3 April 2025

NameDaily CloseDaily ChangeDaily Change (%)
Dow40,545.93-1,679.39-3.98%
S&P 5005,396.52-274.45-4.84%
Nasdaq16,550.61-1,050.44-5.97%
VIX30.028.5139.56%
Gold3,137.70160.51%
Oil66.61-0.34-0.51%

US MARKET

Ouch! First, the index numbers. The S&P 500 fell 5.0%. The Nasdaq 100 fell 5.5%. The Dow Jones Industrial Average fell 4%. Magnificent 7 Total Return Index fell 6.7%. The Russell 2000 Index fell 6.6%. Any company with major supply chains in Asia, notably the likes of Apple (-9.2%, $315bn market cap wiped out), Nike (-14%), Gap (-20%), got smashed. Financials got hammered based on concerns that their business customers will be materially impacted.

Several weeks ago we noted that equities managers held the highest level of equities historical ever. They were all in on equities. That has started to decline. According to a poll by the National Association of Active Investment Managers, fund managers have rolled back exposures to American equities to levels not seen since November 2023, Hedge funds dumped global stocks at the fastest rate in 12 years in March, according to Goldman Sachs data. But real point here is there could be, and likely will be, capacity to sell considerably more – the process may have just started.

Right now the critical thing for equities markets in terms of near term direction is whether there is an exit ramp on the tariffs, most probably the degree the higher tariff levels are being partly used as a bargaining chip. And right now it looks like not.

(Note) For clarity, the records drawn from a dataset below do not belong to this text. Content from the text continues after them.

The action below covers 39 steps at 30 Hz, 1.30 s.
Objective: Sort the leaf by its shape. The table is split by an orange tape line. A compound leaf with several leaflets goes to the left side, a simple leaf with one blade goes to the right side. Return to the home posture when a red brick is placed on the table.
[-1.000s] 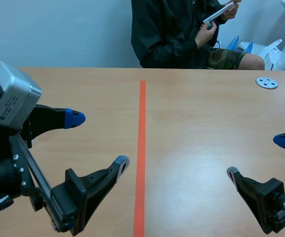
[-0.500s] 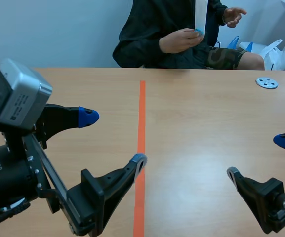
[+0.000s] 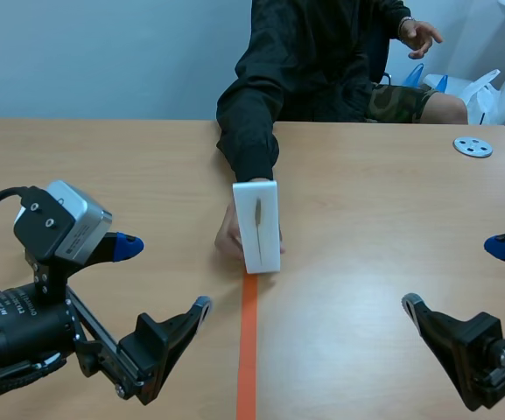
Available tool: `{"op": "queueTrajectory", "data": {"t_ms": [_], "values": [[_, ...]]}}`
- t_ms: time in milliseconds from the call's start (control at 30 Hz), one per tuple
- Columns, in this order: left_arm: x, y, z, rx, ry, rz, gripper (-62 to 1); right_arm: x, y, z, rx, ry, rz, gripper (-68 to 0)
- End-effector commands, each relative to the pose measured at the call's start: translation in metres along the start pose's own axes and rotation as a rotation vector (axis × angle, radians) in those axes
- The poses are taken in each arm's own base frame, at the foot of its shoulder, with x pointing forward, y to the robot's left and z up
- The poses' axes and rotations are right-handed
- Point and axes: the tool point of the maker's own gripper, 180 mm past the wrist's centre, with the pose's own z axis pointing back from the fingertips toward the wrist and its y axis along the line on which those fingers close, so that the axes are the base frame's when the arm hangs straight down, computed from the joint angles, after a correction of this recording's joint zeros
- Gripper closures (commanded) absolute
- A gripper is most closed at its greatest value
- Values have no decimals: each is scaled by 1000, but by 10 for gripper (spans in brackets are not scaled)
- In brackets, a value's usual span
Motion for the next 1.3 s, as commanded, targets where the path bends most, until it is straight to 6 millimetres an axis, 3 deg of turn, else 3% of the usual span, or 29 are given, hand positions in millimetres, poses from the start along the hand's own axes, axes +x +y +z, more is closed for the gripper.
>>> {"op": "queueTrajectory", "data": {"t_ms": [0, 1067, 1267], "values": [[15, 1, 0, -2, -52, -8, -623, 14, -5, -1, -12, -42, 15, -679], [16, 4, -2, 2, -70, -9, -623, 13, -5, -1, -12, -39, 15, -679], [-1, 12, -16, 1, -40, 7, -623, 13, -5, -1, -12, -39, 15, -679]]}}
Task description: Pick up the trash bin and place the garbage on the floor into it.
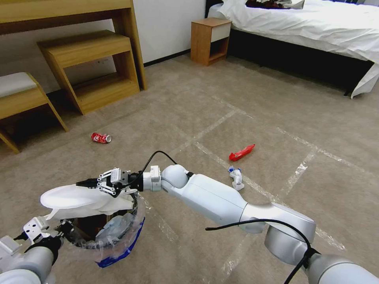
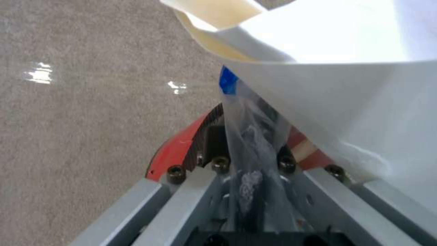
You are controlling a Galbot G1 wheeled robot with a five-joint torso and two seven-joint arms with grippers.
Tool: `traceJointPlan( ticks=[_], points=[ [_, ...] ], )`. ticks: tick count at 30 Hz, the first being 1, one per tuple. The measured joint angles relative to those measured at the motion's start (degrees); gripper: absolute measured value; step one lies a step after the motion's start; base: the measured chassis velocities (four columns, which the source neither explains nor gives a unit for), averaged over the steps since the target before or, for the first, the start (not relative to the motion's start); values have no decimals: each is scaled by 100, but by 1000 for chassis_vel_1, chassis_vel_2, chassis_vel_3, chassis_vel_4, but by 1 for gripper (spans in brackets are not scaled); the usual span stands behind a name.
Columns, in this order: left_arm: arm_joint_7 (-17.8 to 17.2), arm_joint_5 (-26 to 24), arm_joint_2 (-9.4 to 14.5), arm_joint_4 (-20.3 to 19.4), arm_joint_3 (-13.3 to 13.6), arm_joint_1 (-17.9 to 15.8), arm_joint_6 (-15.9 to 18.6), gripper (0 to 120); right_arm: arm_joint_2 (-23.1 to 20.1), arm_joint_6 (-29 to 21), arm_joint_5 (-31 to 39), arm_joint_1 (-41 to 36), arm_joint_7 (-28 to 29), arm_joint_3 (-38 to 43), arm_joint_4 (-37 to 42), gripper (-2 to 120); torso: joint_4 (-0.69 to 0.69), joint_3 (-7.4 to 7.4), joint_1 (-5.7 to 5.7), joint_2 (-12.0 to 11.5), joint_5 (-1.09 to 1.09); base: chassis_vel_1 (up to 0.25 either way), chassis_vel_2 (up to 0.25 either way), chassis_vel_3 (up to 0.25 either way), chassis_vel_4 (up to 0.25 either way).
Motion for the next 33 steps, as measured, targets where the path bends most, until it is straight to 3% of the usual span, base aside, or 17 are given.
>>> traceJointPlan(
  ticks=[13,33],
  points=[
    [-17,-14,29,32,-29,-10,-8,0,345,-64,-90,-386,81,244,-126,0,1,0,0,0,0,0,0,0,0],
    [-95,-80,87,56,-67,-65,-29,0,373,-81,-197,-1001,190,48,-190,0,0,0,0,0,1,0,0,0,0]
  ],
)
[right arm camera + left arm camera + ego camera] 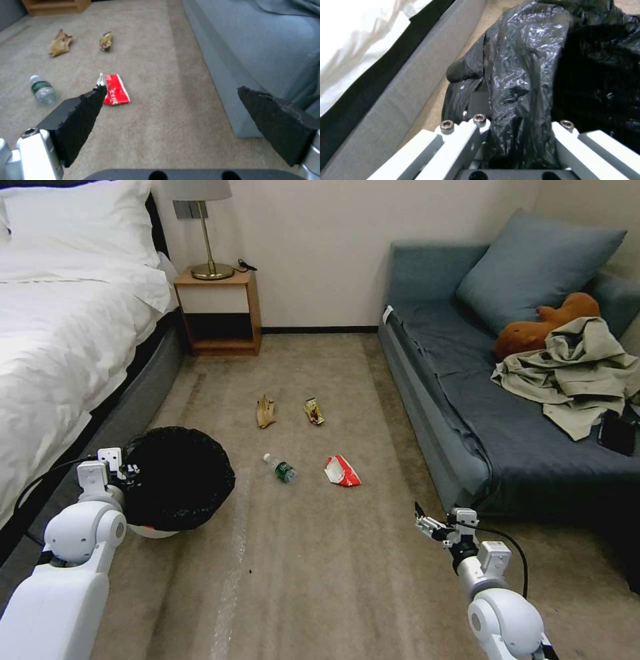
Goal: Pick up the trash bin, then pick up the garbage on the floor and place it into the trash bin.
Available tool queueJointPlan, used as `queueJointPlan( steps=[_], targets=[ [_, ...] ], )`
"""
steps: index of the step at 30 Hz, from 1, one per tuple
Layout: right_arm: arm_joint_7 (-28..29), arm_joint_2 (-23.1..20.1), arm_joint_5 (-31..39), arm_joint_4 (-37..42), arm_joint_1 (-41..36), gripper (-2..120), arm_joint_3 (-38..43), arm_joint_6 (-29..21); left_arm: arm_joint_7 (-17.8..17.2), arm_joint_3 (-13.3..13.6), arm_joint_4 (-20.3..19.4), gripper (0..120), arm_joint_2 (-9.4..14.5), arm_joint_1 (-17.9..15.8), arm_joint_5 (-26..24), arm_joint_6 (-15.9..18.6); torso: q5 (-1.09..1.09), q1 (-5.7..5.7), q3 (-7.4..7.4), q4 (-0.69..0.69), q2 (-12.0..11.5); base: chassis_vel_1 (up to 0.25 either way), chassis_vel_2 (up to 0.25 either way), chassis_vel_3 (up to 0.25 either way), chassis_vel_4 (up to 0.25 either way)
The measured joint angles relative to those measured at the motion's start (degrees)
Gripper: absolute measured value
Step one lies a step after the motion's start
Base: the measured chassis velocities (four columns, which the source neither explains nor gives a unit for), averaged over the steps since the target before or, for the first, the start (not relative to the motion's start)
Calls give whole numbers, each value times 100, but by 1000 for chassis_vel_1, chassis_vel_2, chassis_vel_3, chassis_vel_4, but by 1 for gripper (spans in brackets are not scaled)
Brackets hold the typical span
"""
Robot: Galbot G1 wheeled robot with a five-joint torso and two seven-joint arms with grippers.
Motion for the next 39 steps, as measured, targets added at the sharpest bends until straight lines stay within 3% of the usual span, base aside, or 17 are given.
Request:
queueJointPlan(
  steps=[39],
  targets=[
    [4, 13, -158, -114, 28, 100, -110, 9, 54, -102, -1, 4, 17, 65, -72, -50, 0, 0, 0, 2, 0, -93, 97, 96, -92]
  ],
)
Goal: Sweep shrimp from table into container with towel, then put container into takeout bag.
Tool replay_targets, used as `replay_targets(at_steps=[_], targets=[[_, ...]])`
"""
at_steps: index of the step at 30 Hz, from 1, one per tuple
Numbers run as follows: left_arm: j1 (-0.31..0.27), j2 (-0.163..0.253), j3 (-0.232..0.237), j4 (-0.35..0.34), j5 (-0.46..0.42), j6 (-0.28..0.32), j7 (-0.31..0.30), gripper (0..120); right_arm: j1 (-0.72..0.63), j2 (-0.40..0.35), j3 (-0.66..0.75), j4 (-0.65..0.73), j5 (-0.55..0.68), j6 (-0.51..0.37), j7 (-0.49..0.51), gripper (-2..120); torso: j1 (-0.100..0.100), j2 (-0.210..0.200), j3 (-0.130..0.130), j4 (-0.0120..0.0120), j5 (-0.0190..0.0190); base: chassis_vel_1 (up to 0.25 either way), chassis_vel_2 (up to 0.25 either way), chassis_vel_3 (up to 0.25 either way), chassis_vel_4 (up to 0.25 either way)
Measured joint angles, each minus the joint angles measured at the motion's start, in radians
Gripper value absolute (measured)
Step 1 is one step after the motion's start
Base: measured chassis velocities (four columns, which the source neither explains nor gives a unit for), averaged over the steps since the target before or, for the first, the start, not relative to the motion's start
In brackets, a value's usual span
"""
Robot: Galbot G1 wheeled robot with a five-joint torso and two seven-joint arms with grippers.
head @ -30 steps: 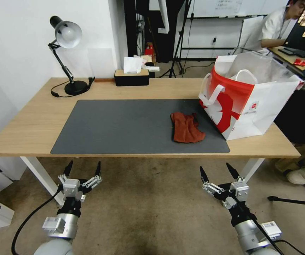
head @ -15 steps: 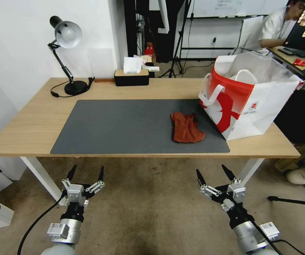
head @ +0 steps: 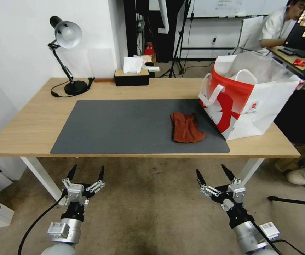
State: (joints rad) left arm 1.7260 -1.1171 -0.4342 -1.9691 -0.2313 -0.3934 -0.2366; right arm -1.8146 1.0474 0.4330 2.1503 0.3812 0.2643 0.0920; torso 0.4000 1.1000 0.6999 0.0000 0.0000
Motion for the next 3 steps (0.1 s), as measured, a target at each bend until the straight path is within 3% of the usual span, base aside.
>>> replay_targets(at_steps=[3], targets=[[0.000, 0.000, 0.000, 0.000, 0.000, 0.000, 0.000, 100, 0.000, 0.000, 0.000, 0.000, 0.000, 0.001, 0.000, 100, 0.000, 0.000, 0.000, 0.0000, 0.0000, 0.000, 0.000, 0.000, 0.000]])
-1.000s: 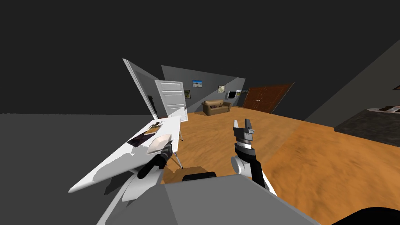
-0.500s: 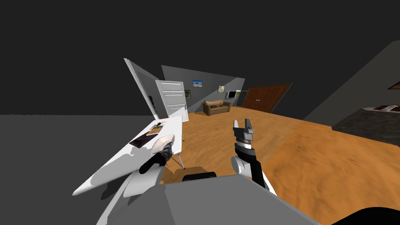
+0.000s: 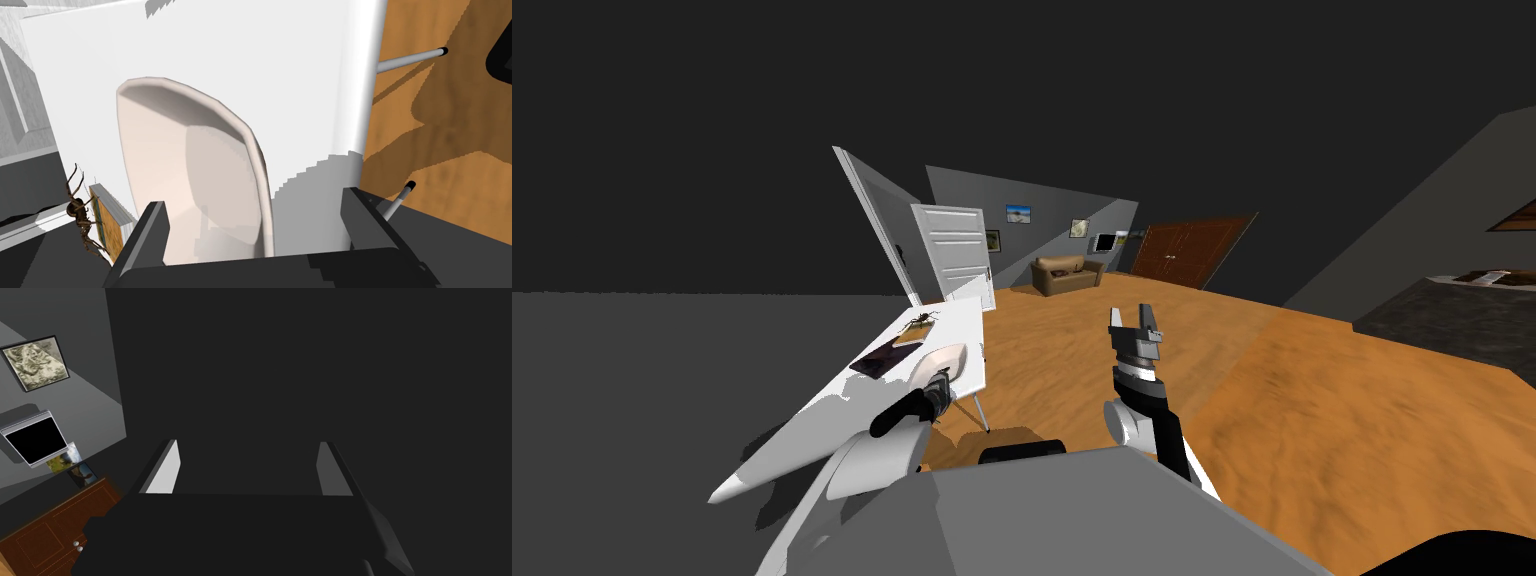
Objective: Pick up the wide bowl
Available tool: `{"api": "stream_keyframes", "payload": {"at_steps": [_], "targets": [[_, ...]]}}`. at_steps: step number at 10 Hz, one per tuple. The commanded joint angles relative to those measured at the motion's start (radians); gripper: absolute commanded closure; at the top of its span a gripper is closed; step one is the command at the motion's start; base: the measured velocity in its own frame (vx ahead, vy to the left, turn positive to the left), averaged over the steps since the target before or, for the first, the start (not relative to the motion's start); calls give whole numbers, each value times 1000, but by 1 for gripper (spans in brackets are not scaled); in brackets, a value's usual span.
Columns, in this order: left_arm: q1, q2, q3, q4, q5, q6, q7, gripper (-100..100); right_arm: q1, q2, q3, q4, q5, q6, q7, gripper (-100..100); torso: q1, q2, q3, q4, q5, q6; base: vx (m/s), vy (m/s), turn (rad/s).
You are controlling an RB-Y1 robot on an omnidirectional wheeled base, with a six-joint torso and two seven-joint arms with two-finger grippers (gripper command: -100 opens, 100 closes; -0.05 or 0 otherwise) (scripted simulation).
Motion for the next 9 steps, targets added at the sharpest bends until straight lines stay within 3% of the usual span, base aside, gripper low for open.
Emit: {"api": "stream_keyframes", "payload": {"at_steps": [1, 3, 4, 5, 9], "targets": [[-8, -2, 7, -2, 5, 38, 11, -100, 0, 0, 0, 0, 0, 0, 0, 0, 0, 0, 0, 0, 0, 0, 2, 68, -18], [-10, -2, 8, -2, 5, 39, 11, -100, 0, 0, 0, 0, 0, 0, 0, 0, 0, -1, -1, 0, 0, 0, 8, 42, -10], [-10, -2, 8, -2, 5, 43, 12, 0, 0, 0, 0, 0, 0, 0, 0, 0, -2, -1, 0, 0, 0, 0, 1, 5, 0], [-39, -4, 19, 32, 4, 37, 12, -100, 0, 0, 0, 0, 0, 0, 0, 0, -4, -1, 0, 0, -1, 0, -16, 3, -30], [-112, -10, 45, 116, 1, 25, 13, -100, 0, 0, 0, 0, 0, 0, 0, 0, -4, 2, 1, 0, -1, 0, -37, 0, -33]]}}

The methodology of the tariff determination was completely unexpected – effectively they were set based on the US trade deficit absolute number with any given country and then, because Trump said he wanted to be nice, the figure was halved. Additionally, a minimum floor of 10% applied to any other country, which explains why Australia in which the US enjoys a trade surplus, was slapped with a 10% tariff.

Earnings season kicks off next week. This season will be all about guidance vs reported earnings. Problem is – the sheer uncertainty, so how clear can CEOs be on guidance. But it is likely that certain themes will emerge, including any investment plans are on-hold, capex expectations being lowered, and commentary about the sentiment of the customer base.

 

LOCAL MARKET

The S&P/ASX 200 Index finished down 0.94% after paring 2% losses at open. Not surprisingly, it was defensive stocks that outperformed and plenty of selling pretty much everything else.

A mere 1% decline??? Seriously!

With the imposition of an additional 34% tariff on Chinese goods, raising total levies on China to 54%, heavyweight iron ore miners led the decline, with BHP Group dropping 3.4%, Fortescue falling 3%, and Rio Tinto losing 2.7%. Losses extended across energy, financial, consumer, and technology stocks, while gold stocks bucked the trend, benefiting from higher bullion prices—Northern Star gained 2.1%.